Former prosecutors say blockbuster January 6 testimony increases Trump’s criminal exposure
CNN
By Katelyn Polantz and Marshall Cohen, CNN
Cassidy Hutchinson’s testimony before the House select committee this week increased the criminal exposure former President Donald Trump faces in the Justice Department’s ongoing January 6, 2021, investigation.
Anecdotes recounted under oath by the former White House aide offer new avenues for investigators to potentially examine whether Trump tried to obstruct, conspired against or attempted to defraud the government, several experienced prosecutors-turned-defense attorneys told CNN on Wednesday.
Ty Cobb, who represented Trump in the White House during Robert Mueller’s Russia investigation, said this situation is much different than with Mueller. At the time of the Mueller investigation, Cobb believed Trump shouldn’t be charged with any crime — and the President wasn’t.
Nor did Cobb believe Mueller’s investigation was warranted. Now, that is not the case.
“Here there are many damning facts,” said Cobb, who pointed to Hutchinson’s testimony that Trump knew his supporters were armed on January 6, riled them up, then appeared to concur with them chanting to hang the vice president as worthy of prosecutors’ attention.
If that “isn’t insurrection, I don’t know what is,” he said Wednesday.
Legal experts have long viewed the US Capitol attack as one that could theoretically prompt an investigation into the Trump-era White House, even though any investigation around the presidency raises complicated issues.
So far, more than 800 rioters have been criminally charged — with a third of them admitting their guilt in federal court.
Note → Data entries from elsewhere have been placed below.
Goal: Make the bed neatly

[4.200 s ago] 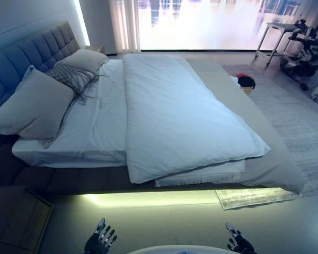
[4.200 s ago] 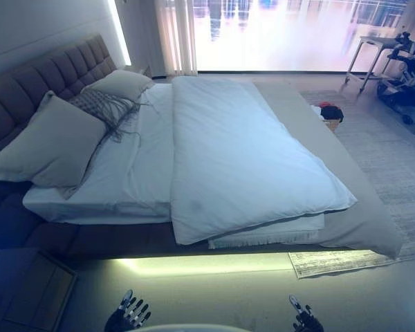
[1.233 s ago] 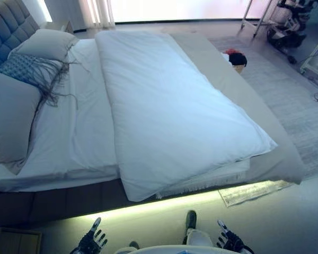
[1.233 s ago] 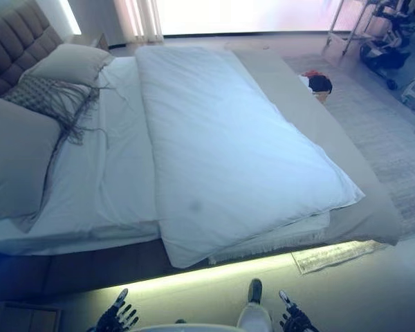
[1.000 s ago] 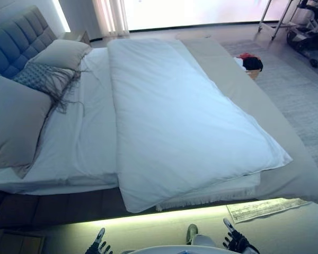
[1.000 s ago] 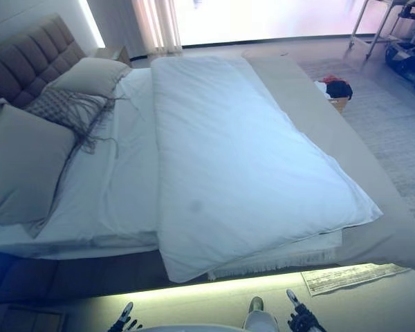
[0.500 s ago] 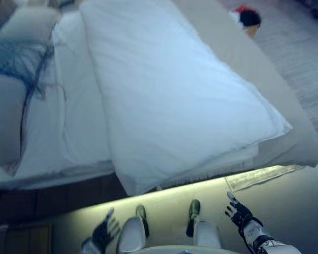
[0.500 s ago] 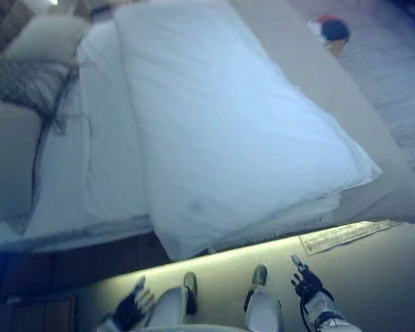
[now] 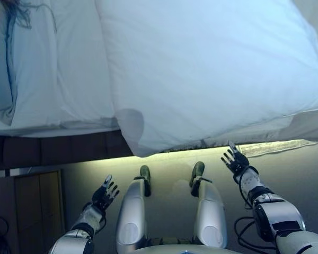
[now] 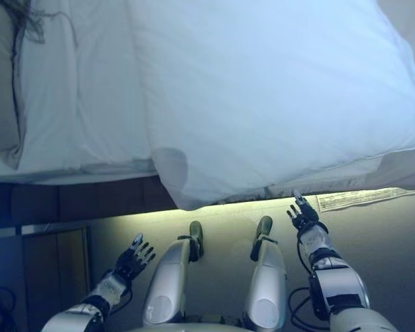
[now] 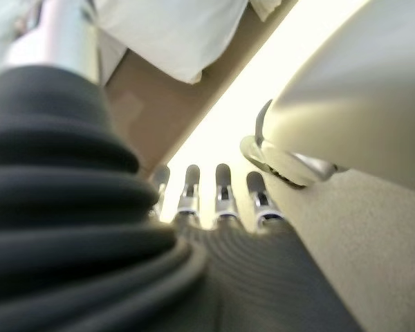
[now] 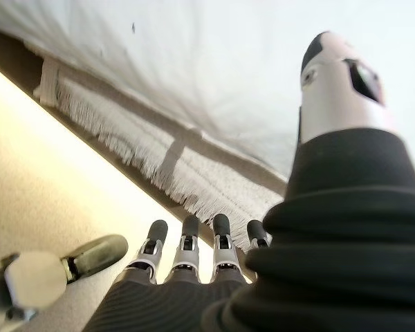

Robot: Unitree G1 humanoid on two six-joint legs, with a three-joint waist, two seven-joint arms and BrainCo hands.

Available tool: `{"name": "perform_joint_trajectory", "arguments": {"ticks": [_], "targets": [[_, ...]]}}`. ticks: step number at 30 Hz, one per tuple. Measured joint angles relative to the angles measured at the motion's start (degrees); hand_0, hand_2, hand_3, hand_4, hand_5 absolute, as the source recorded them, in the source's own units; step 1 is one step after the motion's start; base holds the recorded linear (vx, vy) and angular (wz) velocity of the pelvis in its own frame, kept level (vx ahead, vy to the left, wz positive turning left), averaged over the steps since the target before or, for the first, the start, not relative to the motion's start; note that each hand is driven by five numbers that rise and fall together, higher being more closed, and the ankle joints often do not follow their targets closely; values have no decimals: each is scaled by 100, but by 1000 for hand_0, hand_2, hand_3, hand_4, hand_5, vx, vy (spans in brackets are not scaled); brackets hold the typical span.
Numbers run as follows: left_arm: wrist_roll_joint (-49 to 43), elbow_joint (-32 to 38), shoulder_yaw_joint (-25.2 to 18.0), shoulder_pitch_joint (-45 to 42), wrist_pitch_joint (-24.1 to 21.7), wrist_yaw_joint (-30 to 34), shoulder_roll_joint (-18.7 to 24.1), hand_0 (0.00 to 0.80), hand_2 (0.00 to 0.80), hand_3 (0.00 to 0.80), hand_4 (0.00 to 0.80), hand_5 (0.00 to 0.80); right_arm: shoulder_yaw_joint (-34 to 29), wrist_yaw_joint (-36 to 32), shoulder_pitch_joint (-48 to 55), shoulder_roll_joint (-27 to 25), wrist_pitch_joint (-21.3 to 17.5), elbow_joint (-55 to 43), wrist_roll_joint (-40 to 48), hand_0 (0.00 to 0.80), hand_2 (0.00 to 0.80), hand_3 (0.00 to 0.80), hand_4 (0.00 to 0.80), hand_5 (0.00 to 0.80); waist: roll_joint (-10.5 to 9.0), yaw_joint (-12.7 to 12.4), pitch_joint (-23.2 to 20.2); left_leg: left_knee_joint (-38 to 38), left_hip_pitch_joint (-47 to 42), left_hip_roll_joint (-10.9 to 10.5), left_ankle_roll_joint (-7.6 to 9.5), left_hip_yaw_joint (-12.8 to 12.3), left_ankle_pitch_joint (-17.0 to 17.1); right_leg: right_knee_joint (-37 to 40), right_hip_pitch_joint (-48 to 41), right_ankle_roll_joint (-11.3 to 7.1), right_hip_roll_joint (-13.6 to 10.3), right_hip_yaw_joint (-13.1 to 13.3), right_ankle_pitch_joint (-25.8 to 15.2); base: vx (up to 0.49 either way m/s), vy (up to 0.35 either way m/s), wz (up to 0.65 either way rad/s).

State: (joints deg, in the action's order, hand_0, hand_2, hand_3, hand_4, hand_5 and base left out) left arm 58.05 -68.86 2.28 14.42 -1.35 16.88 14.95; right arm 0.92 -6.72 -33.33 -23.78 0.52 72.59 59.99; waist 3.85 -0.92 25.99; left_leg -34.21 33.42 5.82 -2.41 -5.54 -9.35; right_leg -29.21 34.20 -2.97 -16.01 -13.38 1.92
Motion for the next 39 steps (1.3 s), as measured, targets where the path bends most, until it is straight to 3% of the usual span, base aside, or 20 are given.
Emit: {"name": "perform_joint_trajectory", "arguments": {"ticks": [8,19,34,35,36,39], "targets": [[495,514,-8,61,-15,-27,14,0,0,0,0,0,116,-30,-746,-795,255,-33,47,0,0,0,0,0,67,-178,81,-859,1095,55,-16,259,-187,-1003,1068,107,-40,86,342,-38,-31,7],[718,737,-6,30,-31,-29,28,0,0,0,0,0,261,-39,-1865,-1281,508,-43,46,0,0,0,0,0,133,-503,127,-1871,2389,72,-121,609,-276,-2218,2359,314,-46,209,697,-33,-3,8],[904,943,-153,-536,-56,361,161,0,0,0,0,0,676,-208,-2644,-1733,711,-77,144,0,0,0,0,0,136,-650,129,-2568,2998,3,-192,934,-321,-2975,2848,393,-51,262,903,28,-16,6],[901,942,-156,-566,-52,382,165,0,0,0,0,0,677,-274,-2642,-1741,711,-78,142,361,361,361,361,361,136,-645,129,-2566,2962,5,-191,934,-320,-2971,2810,393,-49,263,903,64,18,-1],[897,942,-156,-597,-46,412,164,0,0,0,0,0,687,-334,-2633,-1740,715,-89,139,800,800,800,800,800,133,-646,130,-2551,2897,13,-191,932,-320,-2949,2751,393,-41,263,903,70,27,-4],[894,980,-148,-738,-42,531,150,0,0,0,0,0,730,-596,-2586,-1743,718,-306,137,800,800,800,800,800,130,-620,132,-2311,2505,36,-167,872,-306,-2707,2385,366,-13,251,886,69,42,-7]]}}
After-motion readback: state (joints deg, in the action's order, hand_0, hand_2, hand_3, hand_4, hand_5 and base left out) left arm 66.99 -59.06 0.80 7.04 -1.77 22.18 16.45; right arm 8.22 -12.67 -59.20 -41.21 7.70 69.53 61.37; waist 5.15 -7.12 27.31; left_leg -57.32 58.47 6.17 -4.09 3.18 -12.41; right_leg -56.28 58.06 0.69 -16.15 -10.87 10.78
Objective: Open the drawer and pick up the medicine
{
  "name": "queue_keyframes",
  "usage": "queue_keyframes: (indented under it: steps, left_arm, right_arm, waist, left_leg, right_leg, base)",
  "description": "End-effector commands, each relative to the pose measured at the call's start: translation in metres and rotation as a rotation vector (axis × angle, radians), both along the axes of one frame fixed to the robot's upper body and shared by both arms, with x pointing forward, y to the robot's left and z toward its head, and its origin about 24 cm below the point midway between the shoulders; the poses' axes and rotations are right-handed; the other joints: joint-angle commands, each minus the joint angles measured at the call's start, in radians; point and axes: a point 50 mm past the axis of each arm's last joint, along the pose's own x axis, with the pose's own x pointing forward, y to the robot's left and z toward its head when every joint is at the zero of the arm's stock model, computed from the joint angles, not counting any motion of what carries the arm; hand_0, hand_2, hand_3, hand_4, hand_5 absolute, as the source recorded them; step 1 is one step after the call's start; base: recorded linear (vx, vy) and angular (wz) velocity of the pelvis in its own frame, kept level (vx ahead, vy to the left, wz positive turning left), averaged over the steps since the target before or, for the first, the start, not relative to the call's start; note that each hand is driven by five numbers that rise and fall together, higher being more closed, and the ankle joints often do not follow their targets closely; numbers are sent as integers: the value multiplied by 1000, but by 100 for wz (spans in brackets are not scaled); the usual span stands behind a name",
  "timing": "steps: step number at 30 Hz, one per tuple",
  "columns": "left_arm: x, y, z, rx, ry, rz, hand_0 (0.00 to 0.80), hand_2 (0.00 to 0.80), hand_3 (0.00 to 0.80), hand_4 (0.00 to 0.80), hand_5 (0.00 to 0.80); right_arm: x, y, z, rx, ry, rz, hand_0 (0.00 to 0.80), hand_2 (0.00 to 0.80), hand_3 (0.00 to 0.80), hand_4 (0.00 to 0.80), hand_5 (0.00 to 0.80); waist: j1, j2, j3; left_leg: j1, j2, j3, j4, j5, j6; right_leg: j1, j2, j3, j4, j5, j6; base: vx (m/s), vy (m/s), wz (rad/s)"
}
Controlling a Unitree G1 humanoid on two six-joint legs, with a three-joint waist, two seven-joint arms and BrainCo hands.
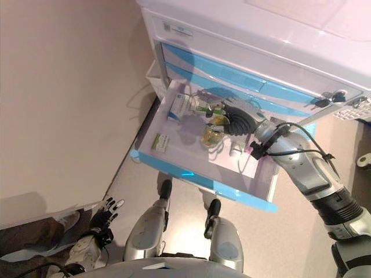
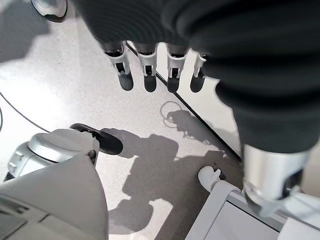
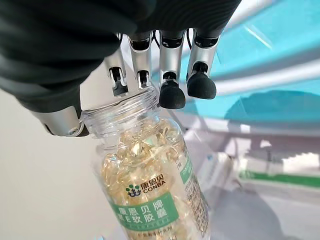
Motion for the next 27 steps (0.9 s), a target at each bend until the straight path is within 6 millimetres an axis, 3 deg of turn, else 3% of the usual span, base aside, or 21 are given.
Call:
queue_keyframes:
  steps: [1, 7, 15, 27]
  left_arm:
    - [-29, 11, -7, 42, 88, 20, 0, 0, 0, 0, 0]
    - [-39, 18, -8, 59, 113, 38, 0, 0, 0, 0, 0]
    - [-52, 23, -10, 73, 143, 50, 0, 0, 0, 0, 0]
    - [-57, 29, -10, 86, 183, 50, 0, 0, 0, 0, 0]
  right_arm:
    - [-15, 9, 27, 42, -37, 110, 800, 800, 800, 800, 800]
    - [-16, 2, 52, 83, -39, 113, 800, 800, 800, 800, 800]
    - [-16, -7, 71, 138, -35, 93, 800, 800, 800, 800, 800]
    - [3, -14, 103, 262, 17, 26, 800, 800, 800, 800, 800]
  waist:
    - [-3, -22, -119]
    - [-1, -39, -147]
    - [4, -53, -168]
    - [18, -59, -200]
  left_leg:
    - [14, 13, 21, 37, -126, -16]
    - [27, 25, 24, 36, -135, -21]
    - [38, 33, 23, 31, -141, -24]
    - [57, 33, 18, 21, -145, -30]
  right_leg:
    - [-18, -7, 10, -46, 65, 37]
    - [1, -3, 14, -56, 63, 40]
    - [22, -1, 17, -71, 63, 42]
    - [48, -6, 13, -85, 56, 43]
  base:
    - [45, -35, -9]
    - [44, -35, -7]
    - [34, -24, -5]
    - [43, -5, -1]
In recent months, the Justice Department investigation has broadened beyond the rioters, moving closer to the political circles around Trump.
Investigators have gathered communications and other information from fake electors the Trump campaign organized in seven battleground states he lost, from a “Stop the Steal” rally organizer, from former DOJ official Jeffrey Clark — whom Trump wanted to install as attorney general in early January 2021– and from John Eastman, Trump’s election lawyer who wanted to block Congress from certifying his loss of the presidency.
The committee has raised allegations of other potential charges, including possible witness tampering and related to Trump’s post-election fundraising.
Now, federal investigators may seek to corroborate evidence the House has presented. That may include vetting Hutchinson’s testimony with other witness who could speak to what Trump knew about the potential for violence on Capitol Hill and that his wish to stop Congress could be illegal.
“I think we crossed two important thresholds” for the consideration of charges when evaluating Hutchinson’s testimony, said Elie Honig, CNN senior legal analyst and a former federal prosecutor, on “Don Lemon Tonight” on Tuesday. “One is the violence threshold, the direct link to Donald Trump that that crowd was armed. And the other is intent. Remember early on, when the big question, the big point of dispute was, Did Donald Trump know at the time what that crowd was going to do? Did he want them to remain peaceful or did he want them to go into that Capitol angry? I mean, is there really any question about that anymore?”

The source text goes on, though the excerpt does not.